Viva Pi?ata: Pocket Paradise
Filled with fun. And a new interface.
It also lets you admire their beautifully reduced forms, lacking nothing in colour, character or craftsmanlike texture next to their 360 and PC brethren. Only a slight fussiness when zoomed out mars the game's gorgeous representation of the garden in Pocket Paradise.
The top screen is much more plain, hosting information, and quite a lot of it. A news ticker keeps you abreast of new events: appearances of new species, or the fact that your Whirlms can't get home after an over-enthusiastic bout of landscape gardening. Context-information boxes give you some relevant feedback on whatever you're doing or studying, such as the residency or romance requirements of the piñata you've selected, or the percentage of water in your garden if you're digging a pond.
Even better, tapping a small icon pauses life in the garden and swaps the top screen and bottom and allows you to interact directly with the information page - click on any icon and it will take you to the relevant section of the encyclopaedia, which can also be browsed independently. There's a whole system of piñata awards - achievements, in short - and a pyramid graphic showing your piñata collection.
It's not exactly a pretty interface - nor a perfectly elegant one, although it's not far off, and it's certainly perfectly logical. But the ease and speed of use of Pocket Paradise will be a revelation to those who played the laborious, if completely beguiling, 360 release. Even those who played it on PC might find this DS version a faster, more precise game that's more direct in its rewards. Nonetheless, Rare's developers are designers of games, not websites, so their efforts to improve and tailor their game shouldn't stop at usability. And they don't.
Rare (and Microsoft) are keen to expand the audience of Viva Piñata, and get past the troubling hurdle to accessibility represented by its wordy and complex tutorial. Pocket Paradise's training episodes, hosted by the four sweet-stuffed stars of the cartoon, could not be more winsome and plain-speaking if they tried, and though they might grate for experienced paper gardeners, they do a very necessary job and do it well. But a more vital - and universally welcome - addition comes in the form of Playground mode.
This beach-themed holiday from the pressures of modern gardening is a pure, unstructured piñata sandbox. It's a chance to enjoy the brilliant creature designs and their interactions, as well as the game's creative toolset, entirely free of the complex strategic checks and balances that sometimes weigh the main game down, and yet make it what it is.

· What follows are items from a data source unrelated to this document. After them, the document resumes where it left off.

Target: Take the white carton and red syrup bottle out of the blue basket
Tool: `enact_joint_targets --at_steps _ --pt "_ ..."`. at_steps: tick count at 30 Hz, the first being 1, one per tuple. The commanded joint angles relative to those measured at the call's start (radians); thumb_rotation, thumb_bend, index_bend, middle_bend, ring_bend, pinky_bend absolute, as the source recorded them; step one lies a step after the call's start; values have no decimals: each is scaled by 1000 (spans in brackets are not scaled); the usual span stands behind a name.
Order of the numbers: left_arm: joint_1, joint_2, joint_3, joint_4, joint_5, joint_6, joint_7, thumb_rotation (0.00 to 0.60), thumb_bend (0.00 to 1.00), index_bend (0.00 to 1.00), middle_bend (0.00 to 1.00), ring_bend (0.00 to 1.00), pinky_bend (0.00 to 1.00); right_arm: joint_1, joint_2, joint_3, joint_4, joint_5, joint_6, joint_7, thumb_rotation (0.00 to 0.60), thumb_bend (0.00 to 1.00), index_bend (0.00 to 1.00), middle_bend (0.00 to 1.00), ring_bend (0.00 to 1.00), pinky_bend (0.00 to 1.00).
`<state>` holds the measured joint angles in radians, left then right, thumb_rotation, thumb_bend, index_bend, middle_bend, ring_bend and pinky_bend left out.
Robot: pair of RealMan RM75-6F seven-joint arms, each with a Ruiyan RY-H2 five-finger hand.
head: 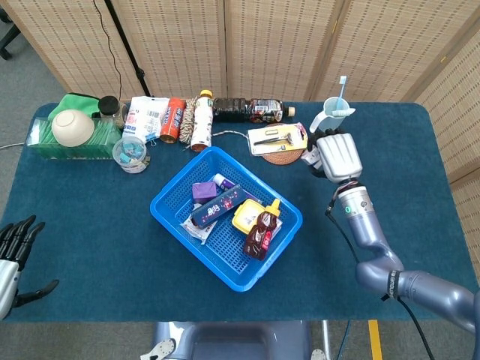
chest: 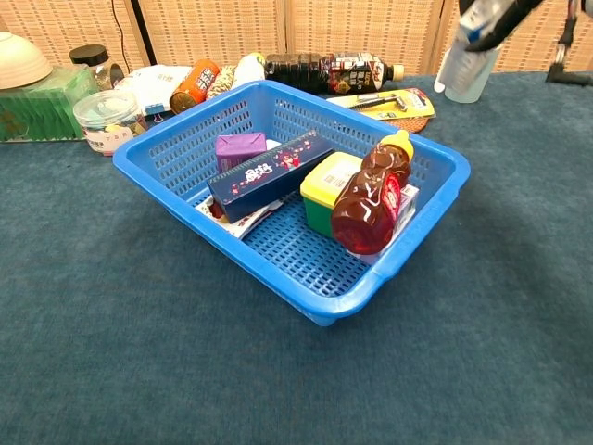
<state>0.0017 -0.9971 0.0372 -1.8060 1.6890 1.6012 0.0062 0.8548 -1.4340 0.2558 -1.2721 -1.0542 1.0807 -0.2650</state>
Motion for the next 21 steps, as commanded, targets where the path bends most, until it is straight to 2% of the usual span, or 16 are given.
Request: enact_joint_targets --at_steps 1,5,6,7,8,9,10,12,13,15,21 --pt "0 -1 0 -2 -2 -1 2 600 43 0 0 0 0 -21 -62 -39 124 -15 -81 91 600 578 517 535 526 335" --pt "-1 -3 -1 -4 -8 -4 6 600 43 0 0 0 0 -34 -62 -57 155 -32 -151 160 600 461 452 437 435 297" --pt "-1 -4 -1 -5 -8 -6 8 600 43 0 0 0 0 -37 -59 -60 156 -36 -162 172 600 407 426 400 401 283" --pt "-2 -4 -1 -5 -7 -7 10 600 43 0 0 0 0 -41 -57 -64 155 -38 -174 181 600 331 398 361 367 266" --pt "-2 -4 0 -6 -6 -8 12 600 43 0 0 0 0 -44 -54 -68 154 -39 -186 186 600 216 344 301 316 238" --pt "-2 -4 1 -6 -5 -8 13 600 43 0 0 0 0 -46 -51 -72 151 -39 -199 185 600 103 260 220 244 197" --pt "-1 -5 1 -7 -5 -8 13 600 43 0 0 0 0 -46 -45 -78 147 -39 -214 178 600 31 154 128 156 146" --pt "-1 -5 1 -8 -4 -7 14 600 43 0 0 0 0 -44 -29 -89 132 -26 -248 146 600 0 26 21 35 57" --pt "0 -6 1 -8 -3 -6 14 600 43 0 0 0 0 -42 -18 -90 117 -13 -265 128 600 0 1 0 4 22" --pt "0 -6 2 -8 -1 -5 15 600 43 0 0 0 0 -39 2 -82 80 12 -276 100 600 0 0 0 0 0" --pt "0 -6 1 -7 -2 -4 14 600 43 0 0 0 0 -45 67 -44 -46 8 -199 50 600 0 0 0 0 0"
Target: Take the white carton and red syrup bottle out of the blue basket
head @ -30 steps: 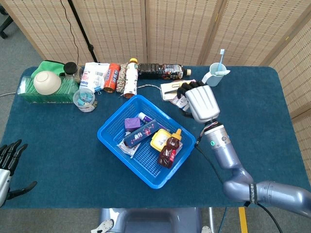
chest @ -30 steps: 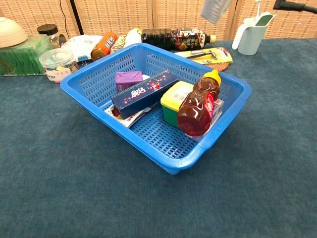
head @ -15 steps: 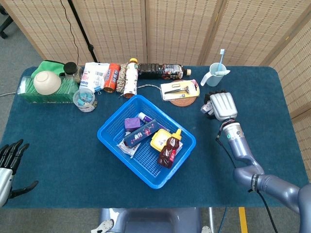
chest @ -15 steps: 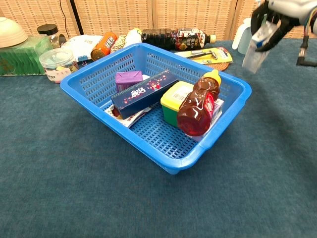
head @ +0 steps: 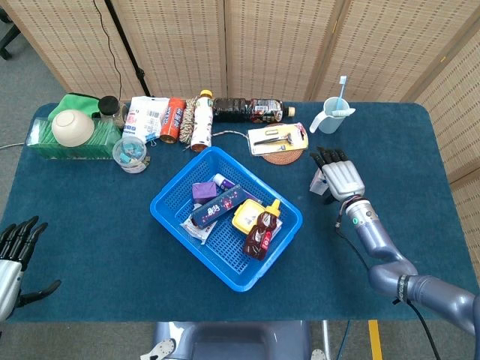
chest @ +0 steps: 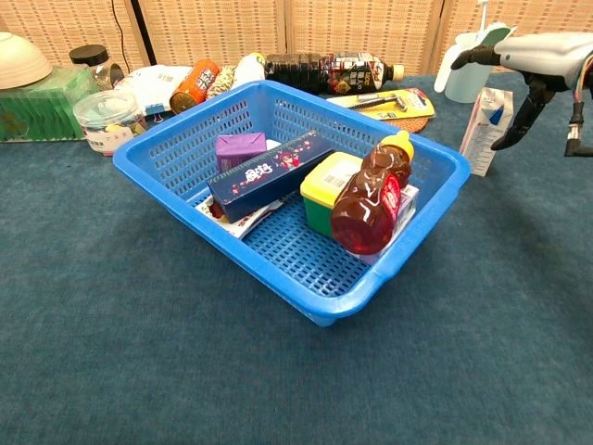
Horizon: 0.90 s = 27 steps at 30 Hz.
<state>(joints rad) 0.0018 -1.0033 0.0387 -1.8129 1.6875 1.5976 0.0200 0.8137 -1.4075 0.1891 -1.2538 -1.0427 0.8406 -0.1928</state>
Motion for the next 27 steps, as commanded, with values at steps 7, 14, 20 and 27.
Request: enact_joint_targets --at_steps 7,14,20,27 --pt "-1 1 0 0 1 0 -2 600 43 0 0 0 0 -29 195 71 -313 -82 115 14 600 0 0 0 0 0" --pt "1 2 2 2 5 4 -3 600 43 0 0 0 0 -45 310 65 -513 -167 118 27 600 0 0 0 0 0" --pt "2 2 2 4 7 6 -7 600 43 0 0 0 0 -28 357 21 -606 -216 41 0 600 0 0 0 0 0" --pt "0 3 2 4 5 3 -7 600 43 0 0 0 0 27 349 -3 -680 -177 -67 -33 600 0 0 0 0 0"
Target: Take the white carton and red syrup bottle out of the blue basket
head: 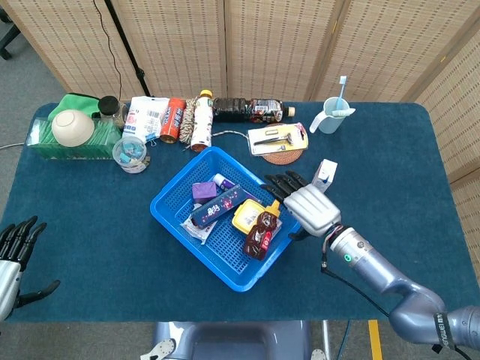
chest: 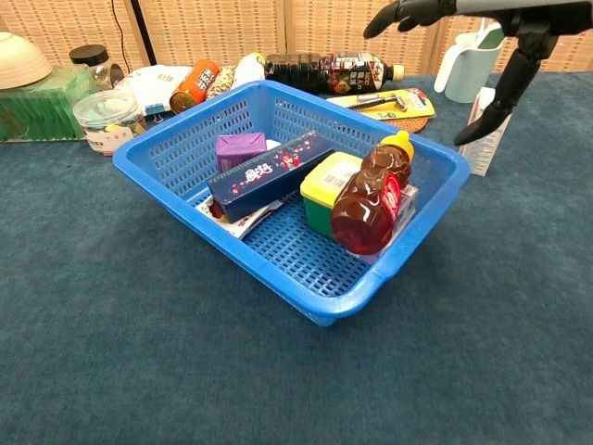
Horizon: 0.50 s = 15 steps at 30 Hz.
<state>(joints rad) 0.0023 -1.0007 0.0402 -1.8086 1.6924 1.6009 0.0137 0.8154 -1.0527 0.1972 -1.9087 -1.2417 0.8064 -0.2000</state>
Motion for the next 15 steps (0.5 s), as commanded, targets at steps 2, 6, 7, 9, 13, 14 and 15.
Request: enact_joint_targets --at_steps 2,6,7,9,13,14,15 --pt "0 1 0 0 -1 1 -2 600 43 0 0 0 0 45 -23 -14 -40 47 -48 -55 600 0 0 0 0 0" --pt "2 3 -1 3 0 6 -10 600 43 0 0 0 0 82 -62 -21 -57 104 -49 -134 600 0 0 0 0 0" --pt "2 3 0 4 0 6 -12 600 43 0 0 0 0 90 -70 -25 -59 117 -47 -155 600 0 0 0 0 0" --pt "2 5 -1 4 0 6 -16 600 43 0 0 0 0 102 -83 -35 -61 136 -43 -193 600 0 0 0 0 0" --pt "1 8 -1 7 0 8 -26 600 43 0 0 0 0 125 -117 -65 -56 188 -29 -279 600 0 0 0 0 0" --pt "1 9 -1 8 1 8 -28 600 43 0 0 0 0 131 -125 -71 -54 202 -24 -297 600 0 0 0 0 0" --pt "2 9 -1 8 1 9 -30 600 43 0 0 0 0 136 -133 -76 -51 216 -20 -313 600 0 0 0 0 0"
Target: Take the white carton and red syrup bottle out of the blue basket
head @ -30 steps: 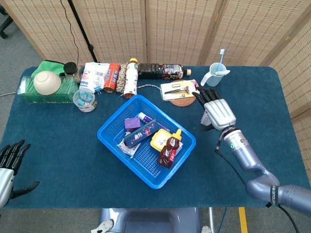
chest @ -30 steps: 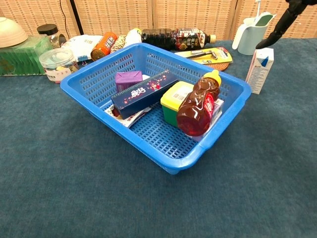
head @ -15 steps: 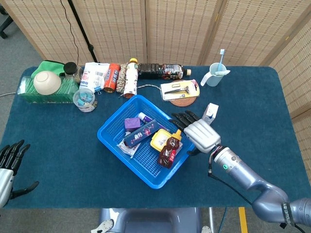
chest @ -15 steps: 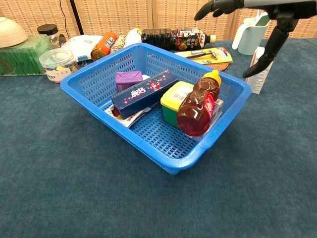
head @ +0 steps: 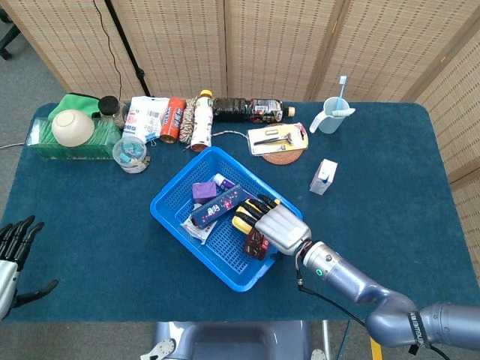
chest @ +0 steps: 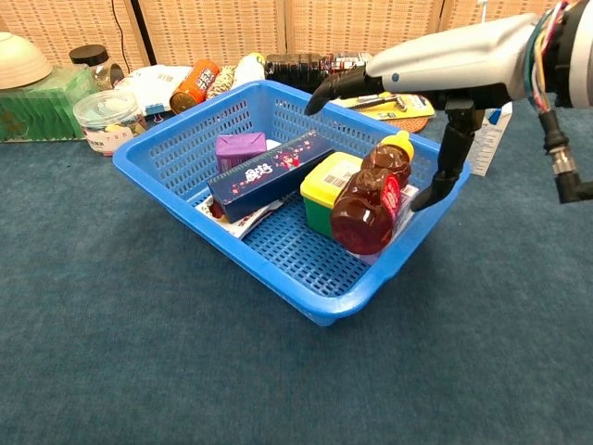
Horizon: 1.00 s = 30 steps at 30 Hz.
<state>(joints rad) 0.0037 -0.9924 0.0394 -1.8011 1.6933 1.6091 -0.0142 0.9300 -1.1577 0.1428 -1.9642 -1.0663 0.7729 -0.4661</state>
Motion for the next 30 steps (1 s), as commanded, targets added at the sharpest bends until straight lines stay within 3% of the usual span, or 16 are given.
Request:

Recognising, rightly, that it couldn't simplify Viva Piñata without neutering it, Rare has provided a generous plaything that is shared between all the save slots on a cart, and has access to all features and piñata unlocked in those slots. (Gardeners can also copy their pocket ecologies across from one slot to another, allowing them to experiment with branching garden designs and creature collections.)
As sweet and welcoming as Playground is, it's hard to imagine most Pocket Paradise players - aside from the very, very young ones - spending much time with it. The remorselessly addictive pull of developing your own garden, well known to players of the 360 and PC versions, is just too strong. Pocket Paradise presents it in condensed form: a little crowded perhaps, a bit halting in some of the piñata interactions, but a purer, denser, more effortless and efficient satisfaction of your sugar-coated cravings than ever before. Sweet tooths beware.
Viva Piñata: Pocket Paradise is due out on DS later this year.